## REQUIRED WORK
Lines from the records below that contain the word "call" are to be copied out.

## RECORD EXTRACTS
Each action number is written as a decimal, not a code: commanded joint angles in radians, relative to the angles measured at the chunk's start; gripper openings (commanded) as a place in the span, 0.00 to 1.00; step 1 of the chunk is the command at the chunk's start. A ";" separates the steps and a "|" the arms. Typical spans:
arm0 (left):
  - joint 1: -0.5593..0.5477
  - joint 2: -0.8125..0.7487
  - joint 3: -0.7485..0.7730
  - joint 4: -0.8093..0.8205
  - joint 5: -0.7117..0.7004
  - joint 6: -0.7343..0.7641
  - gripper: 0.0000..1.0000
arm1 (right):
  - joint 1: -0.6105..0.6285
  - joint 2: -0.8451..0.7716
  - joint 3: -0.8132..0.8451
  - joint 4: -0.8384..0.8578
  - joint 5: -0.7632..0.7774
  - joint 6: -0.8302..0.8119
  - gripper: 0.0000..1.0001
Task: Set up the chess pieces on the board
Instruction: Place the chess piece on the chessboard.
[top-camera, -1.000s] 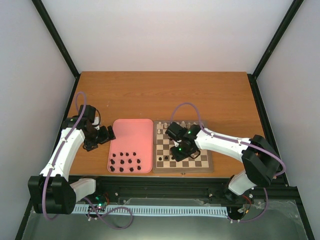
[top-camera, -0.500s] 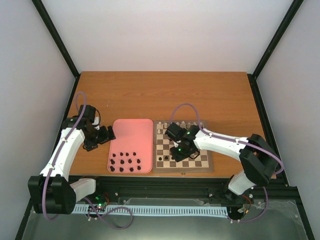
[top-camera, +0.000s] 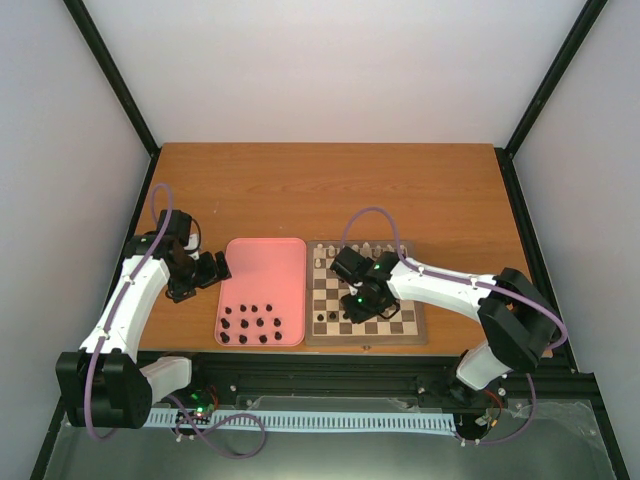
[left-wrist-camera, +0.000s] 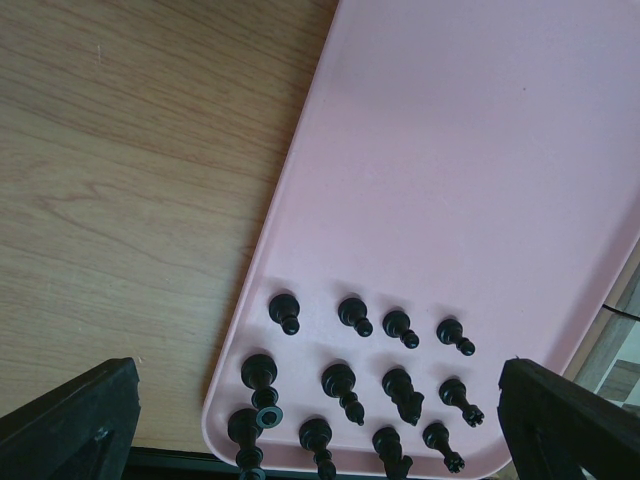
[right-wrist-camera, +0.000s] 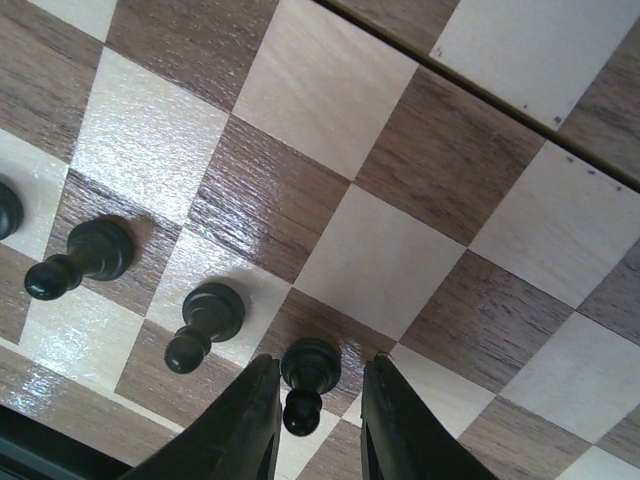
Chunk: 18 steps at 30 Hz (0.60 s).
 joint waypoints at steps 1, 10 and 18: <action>0.006 -0.006 0.004 0.018 0.000 0.013 1.00 | 0.006 -0.023 0.007 -0.015 0.031 0.002 0.25; 0.006 -0.005 0.004 0.021 0.001 0.010 1.00 | 0.005 -0.057 0.093 -0.108 0.130 -0.006 0.42; 0.006 -0.008 0.016 0.020 -0.001 0.005 1.00 | 0.005 0.013 0.267 -0.161 0.186 -0.072 0.43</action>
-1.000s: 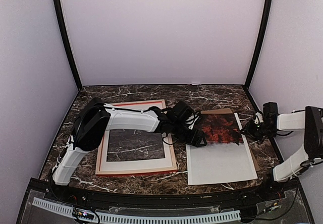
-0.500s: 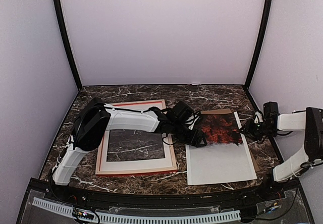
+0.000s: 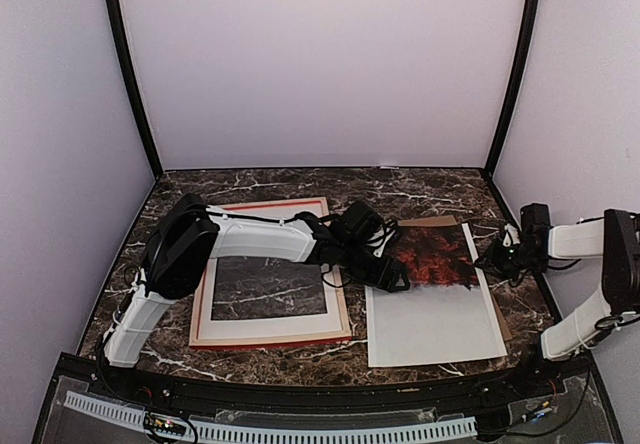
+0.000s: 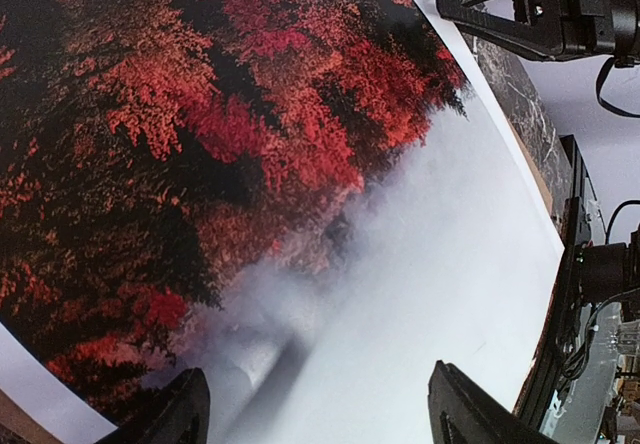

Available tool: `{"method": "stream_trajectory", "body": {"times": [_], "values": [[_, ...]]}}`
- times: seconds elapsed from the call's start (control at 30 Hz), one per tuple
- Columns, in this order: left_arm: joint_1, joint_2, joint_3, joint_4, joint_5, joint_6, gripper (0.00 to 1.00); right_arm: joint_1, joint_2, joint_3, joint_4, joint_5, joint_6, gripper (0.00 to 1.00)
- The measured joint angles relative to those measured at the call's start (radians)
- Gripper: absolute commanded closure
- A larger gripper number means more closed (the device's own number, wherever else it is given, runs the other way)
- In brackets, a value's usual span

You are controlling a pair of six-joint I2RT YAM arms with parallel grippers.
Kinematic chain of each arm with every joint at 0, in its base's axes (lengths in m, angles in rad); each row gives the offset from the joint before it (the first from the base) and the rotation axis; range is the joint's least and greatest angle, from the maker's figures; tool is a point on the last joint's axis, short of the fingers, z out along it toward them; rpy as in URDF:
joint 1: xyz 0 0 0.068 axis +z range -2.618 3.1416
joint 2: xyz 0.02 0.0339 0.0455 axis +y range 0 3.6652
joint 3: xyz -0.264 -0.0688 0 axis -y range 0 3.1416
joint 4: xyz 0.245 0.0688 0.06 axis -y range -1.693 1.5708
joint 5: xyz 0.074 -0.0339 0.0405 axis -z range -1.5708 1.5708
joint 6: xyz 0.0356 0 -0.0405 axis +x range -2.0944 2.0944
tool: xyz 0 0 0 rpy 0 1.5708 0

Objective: Put the photo into the frame
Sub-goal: Pick up the photo from the backboard.

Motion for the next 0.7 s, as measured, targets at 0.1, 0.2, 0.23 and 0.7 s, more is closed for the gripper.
{"method": "stream_trajectory", "body": {"times": [0.1, 0.2, 0.23, 0.7], "values": [[0.0, 0.0, 0.0, 0.0, 0.0, 0.0, 0.22, 0.0, 0.003, 0.0, -0.001, 0.001, -0.005, 0.8], [0.0, 0.0, 0.0, 0.0, 0.0, 0.0, 0.22, 0.0, 0.003, -0.002, 0.001, 0.001, -0.01, 0.82], [0.0, 0.0, 0.0, 0.0, 0.0, 0.0, 0.22, 0.0, 0.005, -0.005, 0.006, 0.0, -0.01, 0.83], [0.0, 0.0, -0.002, 0.0, 0.0, 0.0, 0.23, 0.0, 0.013, -0.044, 0.075, -0.051, -0.01, 0.96]]}}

## RESULT OF THIS TASK
- times: seconds elapsed from the call's start (control at 30 Hz), one per tuple
- The measured joint angles relative to those measured at the call's start (radians)

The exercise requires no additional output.